We need to be better than this. We need to recognize that there is simply no way to remove every single last person who has ever come into the country illegally. We need to pass legislation that allows productive members of society to stay in the country, while deporting criminals. Instead of fighting cultural change, we need to embrace it, for this is what makes us who we are as Americans. Our country, whether we like it or not, has always been defined by immigrants, be it the original “Plymouth rock” immigrants or the European immigrants of the industrial revolution.

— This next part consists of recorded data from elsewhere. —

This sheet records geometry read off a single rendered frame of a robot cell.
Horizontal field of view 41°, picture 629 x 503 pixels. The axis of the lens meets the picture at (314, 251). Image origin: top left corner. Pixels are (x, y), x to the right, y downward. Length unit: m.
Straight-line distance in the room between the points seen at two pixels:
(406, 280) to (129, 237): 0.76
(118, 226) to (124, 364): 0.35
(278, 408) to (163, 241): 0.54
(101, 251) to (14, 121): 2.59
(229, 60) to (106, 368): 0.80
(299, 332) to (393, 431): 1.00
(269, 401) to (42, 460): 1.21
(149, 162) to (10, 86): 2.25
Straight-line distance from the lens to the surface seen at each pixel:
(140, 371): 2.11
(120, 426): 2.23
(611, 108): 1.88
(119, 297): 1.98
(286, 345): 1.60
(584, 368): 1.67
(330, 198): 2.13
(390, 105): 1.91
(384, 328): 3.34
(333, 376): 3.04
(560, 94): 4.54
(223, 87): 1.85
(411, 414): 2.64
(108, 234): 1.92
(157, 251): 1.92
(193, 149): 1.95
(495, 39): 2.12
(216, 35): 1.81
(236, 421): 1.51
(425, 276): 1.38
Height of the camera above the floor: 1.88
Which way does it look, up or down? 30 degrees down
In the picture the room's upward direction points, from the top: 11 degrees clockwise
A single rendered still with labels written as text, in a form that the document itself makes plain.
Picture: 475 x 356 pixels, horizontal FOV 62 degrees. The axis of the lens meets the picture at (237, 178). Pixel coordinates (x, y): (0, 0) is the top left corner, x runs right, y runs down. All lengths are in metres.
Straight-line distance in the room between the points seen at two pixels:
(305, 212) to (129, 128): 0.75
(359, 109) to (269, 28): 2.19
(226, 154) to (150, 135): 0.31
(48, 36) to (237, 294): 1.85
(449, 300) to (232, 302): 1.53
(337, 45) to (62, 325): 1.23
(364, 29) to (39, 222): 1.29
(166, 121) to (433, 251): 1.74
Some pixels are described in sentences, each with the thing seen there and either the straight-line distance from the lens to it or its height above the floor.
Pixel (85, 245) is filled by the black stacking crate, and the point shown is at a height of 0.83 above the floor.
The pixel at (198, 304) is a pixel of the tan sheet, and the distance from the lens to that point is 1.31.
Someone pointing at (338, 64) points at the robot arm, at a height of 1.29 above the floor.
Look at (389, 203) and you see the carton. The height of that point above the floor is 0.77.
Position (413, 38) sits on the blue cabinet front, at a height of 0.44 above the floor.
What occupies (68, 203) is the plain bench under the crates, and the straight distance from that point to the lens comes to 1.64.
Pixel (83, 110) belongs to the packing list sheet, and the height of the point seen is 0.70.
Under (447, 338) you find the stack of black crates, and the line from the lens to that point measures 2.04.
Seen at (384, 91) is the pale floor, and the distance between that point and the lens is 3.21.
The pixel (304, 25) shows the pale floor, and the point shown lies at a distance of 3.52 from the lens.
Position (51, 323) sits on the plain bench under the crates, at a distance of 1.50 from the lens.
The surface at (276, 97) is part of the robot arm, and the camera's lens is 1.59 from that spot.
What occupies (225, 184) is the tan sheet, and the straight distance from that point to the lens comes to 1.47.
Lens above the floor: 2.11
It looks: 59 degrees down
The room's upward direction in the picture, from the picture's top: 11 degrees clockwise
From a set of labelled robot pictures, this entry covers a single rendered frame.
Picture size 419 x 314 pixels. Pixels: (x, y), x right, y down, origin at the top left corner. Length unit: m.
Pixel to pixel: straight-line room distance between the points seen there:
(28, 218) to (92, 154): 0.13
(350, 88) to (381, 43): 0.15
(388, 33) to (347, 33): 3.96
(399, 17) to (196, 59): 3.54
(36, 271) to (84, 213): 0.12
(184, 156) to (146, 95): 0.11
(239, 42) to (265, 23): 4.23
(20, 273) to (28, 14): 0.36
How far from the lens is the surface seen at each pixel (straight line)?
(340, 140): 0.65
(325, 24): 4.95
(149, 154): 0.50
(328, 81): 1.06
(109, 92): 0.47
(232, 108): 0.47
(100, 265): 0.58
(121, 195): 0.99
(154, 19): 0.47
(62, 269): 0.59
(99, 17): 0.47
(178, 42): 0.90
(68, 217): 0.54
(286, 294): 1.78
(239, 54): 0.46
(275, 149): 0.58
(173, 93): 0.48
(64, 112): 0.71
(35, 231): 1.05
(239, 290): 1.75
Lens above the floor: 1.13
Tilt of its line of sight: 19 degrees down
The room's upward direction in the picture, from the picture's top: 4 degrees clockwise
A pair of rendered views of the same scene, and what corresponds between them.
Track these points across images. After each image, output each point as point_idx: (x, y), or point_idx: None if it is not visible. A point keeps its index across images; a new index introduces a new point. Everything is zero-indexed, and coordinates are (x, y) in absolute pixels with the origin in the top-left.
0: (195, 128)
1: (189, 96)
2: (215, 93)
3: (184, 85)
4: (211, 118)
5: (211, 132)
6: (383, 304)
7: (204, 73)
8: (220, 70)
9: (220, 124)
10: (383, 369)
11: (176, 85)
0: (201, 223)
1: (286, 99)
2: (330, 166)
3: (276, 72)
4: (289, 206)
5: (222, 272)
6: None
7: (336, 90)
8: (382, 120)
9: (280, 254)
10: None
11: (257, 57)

We are the patchwork quilt, as they say, the melting pot, the blend of different colors and religions and beliefs and languages and nationalities, and by attempting to exclude Latino immigrants, legal or illegal, from this country, we are ripping a jagged hole right out of the middle of the quilt. The people who come here to seek a better life, legal or illegal, must be given the same chance at the American dream that the rest of us feel so entitled to.